EL ARTE DEL AZUL, EL VIAJE SENSORIAL POR LOS QUESOS MÁS ICÓNICOS DE ASTURIAS

Asturias se erige como el corazón quesero de Europa, un territorio donde la orografía de los Picos de Europa y el clima del Cantábrico han permitido desarrollar una maestría artesana inigualable. Entre su vasta producción, destacan tres nombres que, aunque comparten esa estética de vetas azuladas y carácter indómito, esconden procesos de elaboración y fermentaciones radicalmente opuestos: el Cabrales, el Gamoneu y La Peral.

El misterio de la cueva frente a la maestría de autor

La distinción entre estas joyas comienza en su origen y certificación. Mientras que el Cabrales y el Gamoneu ostentan el sello de Denominación de Origen Protegida (D.O.P.), protegiendo un legado de siglos en la alta montaña, el queso de La Peral es el resultado de una visión familiar en el concejo de Illas. Esta pieza, aunque no se rige por una D.O., es un referente de calidad que demuestra que la excelencia en Asturias no entiende solo de normas, sino de una pasión técnica impecable.

Tres fermentaciones, tres historias de sabor

El Cabrales representa la fuerza de la naturaleza en estado puro. Su elaboración con leche cruda (vaca, oveja y cabra) culmina en cuevas naturales donde la humedad y la temperatura constante permiten que el hongo aflore de forma espontánea, sin intervención humana, otorgándole ese picor y untuosidad tan característicos. Por su parte, el Gamoneu añade un paso crítico que lo diferencia de cualquier otro azul: el ahumado. Antes de subir a las cuevas de Cangas de Onís, las piezas se exponen al humo de maderas nobles, lo que genera una corteza natural grisácea y un sabor que equilibra los toques tostados con el frescor de la montaña.

Queso Gamoneu

En un registro distinto encontramos La Peral. A diferencia de sus parientes de las alturas, este queso nace de una fermentación más controlada y estable, donde el hongo se añade de forma precisa a una leche de vaca de gran pureza. El resultado es un queso más blanco, con un veteado azul más suave y una textura que tiende a la cremosidad, ideal para quienes buscan la esencia del azul sin la intensidad extrema de la cueva profunda.

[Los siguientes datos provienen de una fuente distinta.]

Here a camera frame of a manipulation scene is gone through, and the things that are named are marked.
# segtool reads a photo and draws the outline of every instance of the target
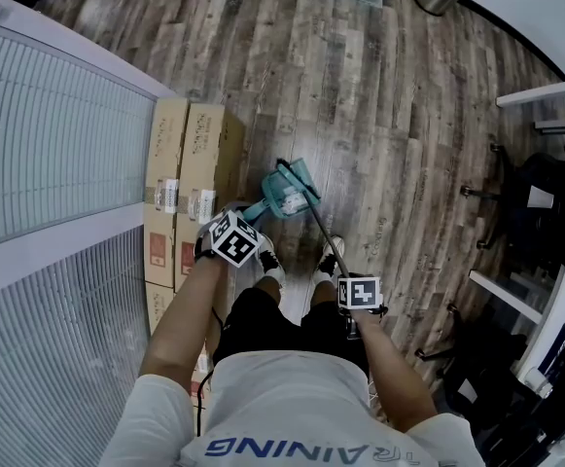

El queso como el cierre perfecto: Maridajes y tradición

En la cultura gastronómica asturiana, el queso tiene la autoridad necesaria para reclamar su puesto como el postre ideal. No hay cierre de una comida de alto impacto que se precie sin una tabla que recorra estos matices, donde el contraste entre lo salado y lo dulce eleva la experiencia a un nivel superior. Para armonizar estas piezas, el maridaje exige una visión estratégica. El Cabrales encuentra su aliado natural en la sidra de hielo o en vinos dulces de gran potencia como un Pedro Ximénez, que compensan su fuerza con notas melosas. El Gamoneu, con su sutil toque ahumado, brilla junto a tintos con cuerpo o una sidra natural bien escanciada, acompañándose de pan de escanda o frutos secos. Finalmente, la suavidad de La Peral se ensalza con blancos fermentados en barrica o incluso espumosos, maridando de forma excelente con uvas frescas o una fina capa de miel de brezo.

Disfrutar de este tridente quesero es, en definitiva, comprender la geografía de Asturias a través del paladar. Un recorrido que comienza en el frescor de la costa y termina en el corazón de la roca, consolidando un estilo de vida donde la excelencia gastronómica es la única regla posible.